Leave no line out. Transcribe the whole listing exactly.

» **MATERIAL PROVIDED**
BEGIN

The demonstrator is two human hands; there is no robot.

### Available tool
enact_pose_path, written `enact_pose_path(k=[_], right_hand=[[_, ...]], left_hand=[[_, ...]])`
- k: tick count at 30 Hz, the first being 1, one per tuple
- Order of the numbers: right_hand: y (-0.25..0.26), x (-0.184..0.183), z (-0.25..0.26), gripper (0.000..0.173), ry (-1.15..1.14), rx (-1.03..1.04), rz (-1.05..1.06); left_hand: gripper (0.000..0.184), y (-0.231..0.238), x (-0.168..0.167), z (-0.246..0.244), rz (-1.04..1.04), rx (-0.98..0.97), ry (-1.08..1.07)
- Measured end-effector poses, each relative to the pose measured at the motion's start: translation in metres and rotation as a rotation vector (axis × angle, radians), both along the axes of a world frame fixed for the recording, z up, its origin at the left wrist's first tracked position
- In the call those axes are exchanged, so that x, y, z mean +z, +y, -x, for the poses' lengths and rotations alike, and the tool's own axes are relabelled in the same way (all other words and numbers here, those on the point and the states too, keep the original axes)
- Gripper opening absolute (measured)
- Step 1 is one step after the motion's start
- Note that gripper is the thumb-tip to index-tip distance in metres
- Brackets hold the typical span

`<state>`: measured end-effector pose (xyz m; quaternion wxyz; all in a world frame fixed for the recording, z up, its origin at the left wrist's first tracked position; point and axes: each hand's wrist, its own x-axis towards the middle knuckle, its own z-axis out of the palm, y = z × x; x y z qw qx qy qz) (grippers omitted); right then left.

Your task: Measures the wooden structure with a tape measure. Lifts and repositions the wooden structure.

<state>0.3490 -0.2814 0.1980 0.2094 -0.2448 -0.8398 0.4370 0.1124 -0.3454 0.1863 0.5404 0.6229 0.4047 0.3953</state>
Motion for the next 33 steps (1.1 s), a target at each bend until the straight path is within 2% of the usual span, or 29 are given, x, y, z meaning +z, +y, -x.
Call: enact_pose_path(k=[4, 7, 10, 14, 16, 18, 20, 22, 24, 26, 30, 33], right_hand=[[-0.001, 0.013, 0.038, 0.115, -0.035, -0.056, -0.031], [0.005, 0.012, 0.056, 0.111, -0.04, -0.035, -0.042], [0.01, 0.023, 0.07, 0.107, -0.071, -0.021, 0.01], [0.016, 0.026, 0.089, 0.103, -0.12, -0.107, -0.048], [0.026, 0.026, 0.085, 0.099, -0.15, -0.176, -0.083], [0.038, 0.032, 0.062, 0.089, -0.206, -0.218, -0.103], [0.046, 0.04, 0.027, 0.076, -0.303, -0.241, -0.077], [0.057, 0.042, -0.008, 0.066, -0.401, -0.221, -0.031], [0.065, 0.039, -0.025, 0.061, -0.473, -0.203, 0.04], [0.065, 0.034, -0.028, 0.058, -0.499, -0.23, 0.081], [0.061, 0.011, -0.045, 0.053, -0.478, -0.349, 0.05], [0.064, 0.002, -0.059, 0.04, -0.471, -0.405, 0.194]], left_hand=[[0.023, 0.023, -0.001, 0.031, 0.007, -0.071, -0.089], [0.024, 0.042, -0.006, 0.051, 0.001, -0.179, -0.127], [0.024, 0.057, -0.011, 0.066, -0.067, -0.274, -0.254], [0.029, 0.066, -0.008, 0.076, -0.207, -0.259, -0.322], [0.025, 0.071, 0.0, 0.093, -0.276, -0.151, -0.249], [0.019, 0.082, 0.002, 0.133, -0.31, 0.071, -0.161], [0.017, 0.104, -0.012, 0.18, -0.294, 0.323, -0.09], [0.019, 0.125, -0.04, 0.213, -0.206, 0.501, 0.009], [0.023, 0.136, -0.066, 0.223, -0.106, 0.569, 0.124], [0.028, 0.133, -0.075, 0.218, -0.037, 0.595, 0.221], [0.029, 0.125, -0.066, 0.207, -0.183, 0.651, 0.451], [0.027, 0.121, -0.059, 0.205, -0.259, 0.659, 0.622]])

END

» **RESULT OF THIS TASK**
The demonstrator is two human hands; there is no robot.

### Available tool
enact_pose_path, written `enact_pose_path(k=[_], right_hand=[[_, ...]], left_hand=[[_, ...]])`
- k: tick count at 30 Hz, the first being 1, one per tuple
- Order of the numbers: right_hand: y (-0.25..0.26), x (-0.184..0.183), z (-0.25..0.26), gripper (0.000..0.173), ry (-1.15..1.14), rx (-1.03..1.04), rz (-1.05..1.06); left_hand: gripper (0.000..0.184), y (-0.231..0.238), x (-0.168..0.167), z (-0.246..0.244), rz (-1.04..1.04), rx (-0.98..0.97), ry (-1.08..1.07)
- Measured end-effector poses, each relative to the pose measured at the motion's start: translation in metres and rotation as a rotation vector (axis × angle, radians), both along the axes of a world frame fixed for the recording, z up, its origin at the left wrist's first tracked position
- In the call those axes are exchanged, so that x, y, z mean +z, +y, -x, for the poses' lengths and rotations alike, and the tool's own axes are relabelled in the same way (all other words and numbers here, those on the point and the states too, keep the original axes)
- Gripper opening absolute (measured)
- Step 1 is one step after the motion's start
- Note that gripper is the thumb-tip to index-tip distance in metres
- Brackets hold the typical span

`<state>`: measured end-effector pose (xyz m; quaternion wxyz; all in a world frame fixed for the recording, z up, its origin at the left wrist's first tracked position; point and axes: each hand's wrist, its own x-axis towards the middle knuckle, its own z-axis out of the palm, y = z × x; x y z qw qx qy qz) (grippers omitted); right then left.

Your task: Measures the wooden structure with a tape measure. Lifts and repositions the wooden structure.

<state>0.3490 -0.2814 0.1980 0.2094 -0.2448 -0.8398 0.4370 0.1124 -0.3454 0.1863 0.5404 0.6229 0.4047 0.3953</state>
Motion for the next 33 steps (1.1 s), a target at each bend until the straight path is within 2% of the usual span, or 29 are given, x, y, z meaning +z, +y, -x.
Call: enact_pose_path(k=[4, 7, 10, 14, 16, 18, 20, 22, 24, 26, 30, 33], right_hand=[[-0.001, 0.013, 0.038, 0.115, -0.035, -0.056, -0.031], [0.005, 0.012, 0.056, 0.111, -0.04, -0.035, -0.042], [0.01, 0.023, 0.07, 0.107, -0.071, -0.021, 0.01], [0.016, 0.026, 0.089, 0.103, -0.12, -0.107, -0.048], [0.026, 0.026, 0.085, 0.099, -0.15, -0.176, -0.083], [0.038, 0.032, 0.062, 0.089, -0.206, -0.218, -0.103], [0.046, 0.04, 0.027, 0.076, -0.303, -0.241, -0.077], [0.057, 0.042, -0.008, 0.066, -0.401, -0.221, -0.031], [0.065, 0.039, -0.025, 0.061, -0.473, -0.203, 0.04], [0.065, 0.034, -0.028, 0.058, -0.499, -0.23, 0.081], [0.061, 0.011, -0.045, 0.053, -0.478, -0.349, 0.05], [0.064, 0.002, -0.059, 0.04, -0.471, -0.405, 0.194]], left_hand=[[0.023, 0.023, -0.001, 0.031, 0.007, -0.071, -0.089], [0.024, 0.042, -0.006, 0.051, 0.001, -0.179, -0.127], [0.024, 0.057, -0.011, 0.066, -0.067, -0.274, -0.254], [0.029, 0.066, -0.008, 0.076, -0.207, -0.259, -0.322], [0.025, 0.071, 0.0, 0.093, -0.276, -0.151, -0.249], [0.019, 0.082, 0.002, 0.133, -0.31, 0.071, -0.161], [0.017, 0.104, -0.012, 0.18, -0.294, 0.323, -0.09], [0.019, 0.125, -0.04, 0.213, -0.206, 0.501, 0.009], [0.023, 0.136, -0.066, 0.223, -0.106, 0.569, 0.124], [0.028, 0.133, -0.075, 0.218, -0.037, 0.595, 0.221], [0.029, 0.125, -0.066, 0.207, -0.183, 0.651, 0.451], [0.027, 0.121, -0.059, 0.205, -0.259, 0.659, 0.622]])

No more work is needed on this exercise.